By Alexa Binkowitz
At the end of last year, Sacred Heart University announced the formation of the new Department of Catholic Studies.
This department will work to instill the Catholic Intellectual Tradition more deeply into the university’s core curriculum, while also offering a 15-credit minor in Catholic Studies.
“The central responsibility of the Catholic Studies department is to teach the new two semester ‘Human Journey Seminars: Great Books in the Catholic Intellectual Tradition’ (CIT 201 & 202), which forms a central component of the new core curriculum at Sacred Heart,” said Professor Brent Little, one of the two new full-time professors hired to teach in the Department of Catholic Studies.
The Department of Catholic Studies also attempts to give students a chance to engage with professors and other students in a seminar-style classroom setting, and hopes to stimulate conversation about the great books of the Catholic Intellectual Tradition.
“We are fortunate that Sacred Heart University has joined the ranks of other prominent universities in the United States in establishing a Catholic Studies Department,” said Father Anthony Ciorra, the Associate Vice President for Mission and Catholic Identity. “A Catholic Studies department enriches the entire University community in that it assures that the mission of the university is carried out not only in the curriculum, but in all areas of the University.”
This department will work in collaboration with other departments, such as Campus Ministry and Volunteer Service Learning, in order to give students opportunities to volunteer alongside their peers as well as apply lessons from the CIT seminars in the real world.
“It will embed the university’s mission in the students’ minds and hearts,” said Father Ciorra. “The gift to the students is that they will be exposed to the treasures of a two thousand year tradition and will be given the opportunity to reflect and engage with these great works in such a way that it will make a difference in their lives.”
Students are also getting to experience the CIT seminars for themselves, and are adapting to the conversation-based teaching style.

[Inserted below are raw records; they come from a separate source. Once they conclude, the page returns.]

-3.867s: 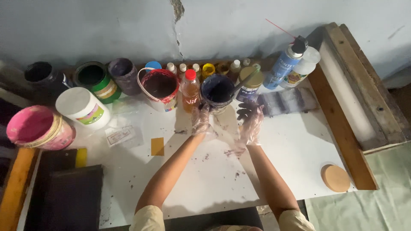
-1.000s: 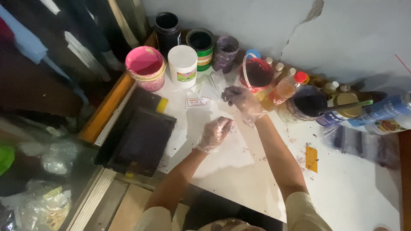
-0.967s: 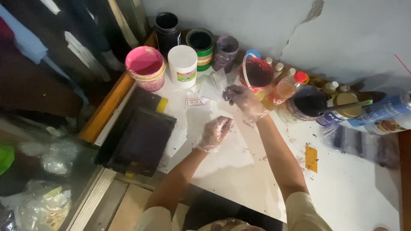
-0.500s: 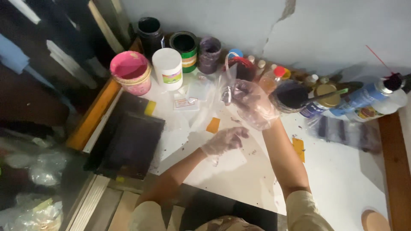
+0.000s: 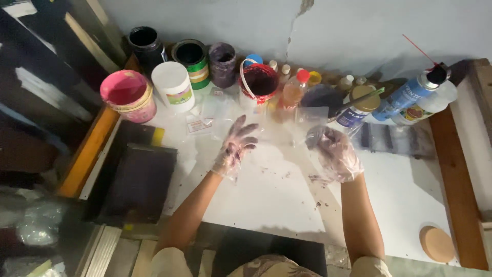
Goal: Preparing a screen printing frame by manually rubbing ink or emulsion onto the mesh surface
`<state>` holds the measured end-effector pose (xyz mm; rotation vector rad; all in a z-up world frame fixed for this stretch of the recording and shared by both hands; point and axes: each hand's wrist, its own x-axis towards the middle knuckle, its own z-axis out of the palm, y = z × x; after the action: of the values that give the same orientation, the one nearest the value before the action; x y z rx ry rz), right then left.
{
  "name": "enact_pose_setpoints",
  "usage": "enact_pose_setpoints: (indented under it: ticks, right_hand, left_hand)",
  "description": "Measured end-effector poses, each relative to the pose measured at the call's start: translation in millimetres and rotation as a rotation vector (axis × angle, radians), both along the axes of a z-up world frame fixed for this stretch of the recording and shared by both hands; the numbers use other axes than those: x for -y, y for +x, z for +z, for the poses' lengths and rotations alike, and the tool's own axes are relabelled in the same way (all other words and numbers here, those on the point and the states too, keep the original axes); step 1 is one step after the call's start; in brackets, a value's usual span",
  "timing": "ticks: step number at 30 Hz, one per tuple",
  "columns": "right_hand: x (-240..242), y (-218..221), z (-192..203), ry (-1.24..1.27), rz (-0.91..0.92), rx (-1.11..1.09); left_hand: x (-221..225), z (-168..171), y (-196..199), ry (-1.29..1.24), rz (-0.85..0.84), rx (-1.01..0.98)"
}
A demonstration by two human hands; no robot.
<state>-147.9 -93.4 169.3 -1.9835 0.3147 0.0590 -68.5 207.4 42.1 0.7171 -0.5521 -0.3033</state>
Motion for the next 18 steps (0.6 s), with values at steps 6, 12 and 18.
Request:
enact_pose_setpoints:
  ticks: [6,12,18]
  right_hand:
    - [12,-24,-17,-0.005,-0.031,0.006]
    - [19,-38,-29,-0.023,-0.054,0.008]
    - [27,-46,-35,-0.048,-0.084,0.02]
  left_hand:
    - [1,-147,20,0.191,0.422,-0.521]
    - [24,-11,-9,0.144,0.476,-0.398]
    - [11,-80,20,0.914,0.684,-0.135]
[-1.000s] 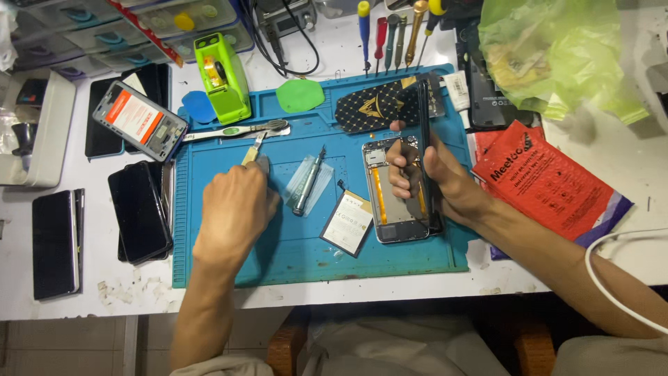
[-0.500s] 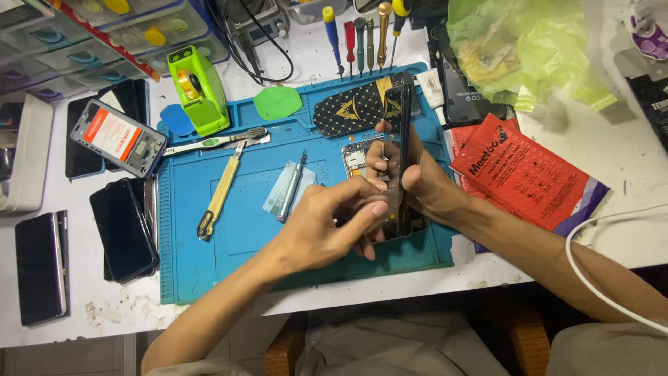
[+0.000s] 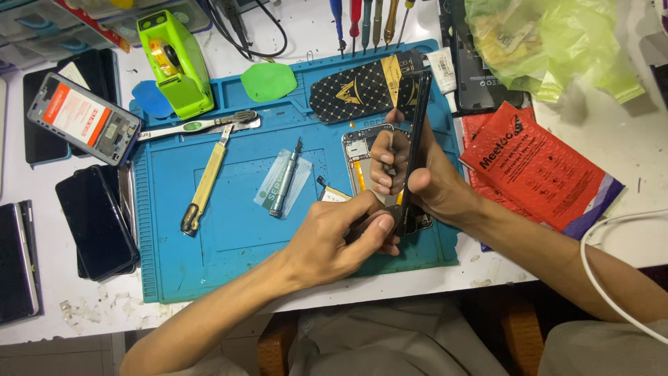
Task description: The person disassembles a smartphone, removes the battery, and handles the screen assembly. They then place a new back cover onto the phone frame and set the device aside. Finally, they pick up another phone and begin removing its screen assembly.
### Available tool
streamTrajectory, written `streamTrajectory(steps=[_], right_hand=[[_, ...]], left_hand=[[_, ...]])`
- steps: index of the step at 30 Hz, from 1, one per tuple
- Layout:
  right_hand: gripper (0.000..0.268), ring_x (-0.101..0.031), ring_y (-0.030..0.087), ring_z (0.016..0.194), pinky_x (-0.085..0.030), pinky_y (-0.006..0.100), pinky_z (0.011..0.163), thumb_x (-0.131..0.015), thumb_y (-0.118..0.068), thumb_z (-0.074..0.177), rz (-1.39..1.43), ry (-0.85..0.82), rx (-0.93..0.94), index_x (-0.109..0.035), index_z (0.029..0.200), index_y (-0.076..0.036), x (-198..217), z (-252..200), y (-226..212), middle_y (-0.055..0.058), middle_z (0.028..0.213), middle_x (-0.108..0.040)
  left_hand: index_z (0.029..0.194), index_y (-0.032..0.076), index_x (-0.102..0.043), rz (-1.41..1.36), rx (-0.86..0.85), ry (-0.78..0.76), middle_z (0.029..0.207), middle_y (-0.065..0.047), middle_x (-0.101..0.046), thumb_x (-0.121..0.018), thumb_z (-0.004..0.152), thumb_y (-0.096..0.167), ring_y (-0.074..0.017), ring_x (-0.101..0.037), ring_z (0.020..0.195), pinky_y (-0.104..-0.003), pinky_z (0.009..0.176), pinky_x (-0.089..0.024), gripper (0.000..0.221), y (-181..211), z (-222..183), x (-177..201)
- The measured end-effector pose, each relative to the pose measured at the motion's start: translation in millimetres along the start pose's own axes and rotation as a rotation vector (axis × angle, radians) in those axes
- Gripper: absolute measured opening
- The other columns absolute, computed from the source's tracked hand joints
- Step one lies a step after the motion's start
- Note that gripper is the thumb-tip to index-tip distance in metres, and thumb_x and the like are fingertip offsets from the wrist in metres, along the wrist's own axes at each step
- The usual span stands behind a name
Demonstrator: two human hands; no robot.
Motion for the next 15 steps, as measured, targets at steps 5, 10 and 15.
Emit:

“I love the fact that in the CIT seminars you learn about so much more than Catholicism. You learn about the lives and opinions of others through personal stories shared by those who wish to participate,” said junior Shannon Guerin. “The CIT provides a comfortable atmosphere to learn how to deeply explore a text and find a way to relate to it when you never thought you could.”
Through the seminar-style teaching, professors are more able to connect with students and allow them to understand texts in their own way.
“I do not expect all of the students to walk out of the seminars agreeing with one another, or with me. Students bring a spiritual depth and possess spiritual insights and questions, but sometimes have not had the space to explore their spirituality,” said Little. “I hope the seminars allow them to develop their spirituality in dialogue with others, their values, their personal beliefs about the purpose of life, and the problem of evil, regardless of their personal religious or philosophical beliefs.”
The department has also established a film series and a new annual lecture series, which will hopefully tie the texts discussed in the CIT seminars, specific films and guest speakers together.
“The CIT is definitely a vital part of the university. The beauty of the class is that it gets you out of your specified major, allowing you to make friends that you probably would not have otherwise made,” said Guerin. “The class also provides you with experiences and opinions that you might not have otherwise explored.”
The first screening of the film series occured on Oct. 18 at 7 p.m. in the Schine Theatre, and showed “The Mission,” an award-winning film about martyrs, heroes, innocence, guilt and redemption.
Bishop Frank Caggiano will also speak on behalf of the department on March 21 at 7 p.m., starting a conversation about the Catholic Intellectual Tradition in contemporary culture for the annual Bergoglio Lecture in honor of Pope Francis.
“Sacred Heart’s mission, as a Catholic educational institution, is to educate the whole person,” said Professor Little. “This includes not only the skills necessary to prepare a person for the job market, but also includes an education during which a person can grow spiritually and has space to reflect on their values, such as what it means to live a good, meaningful life, and the importance of service to others.”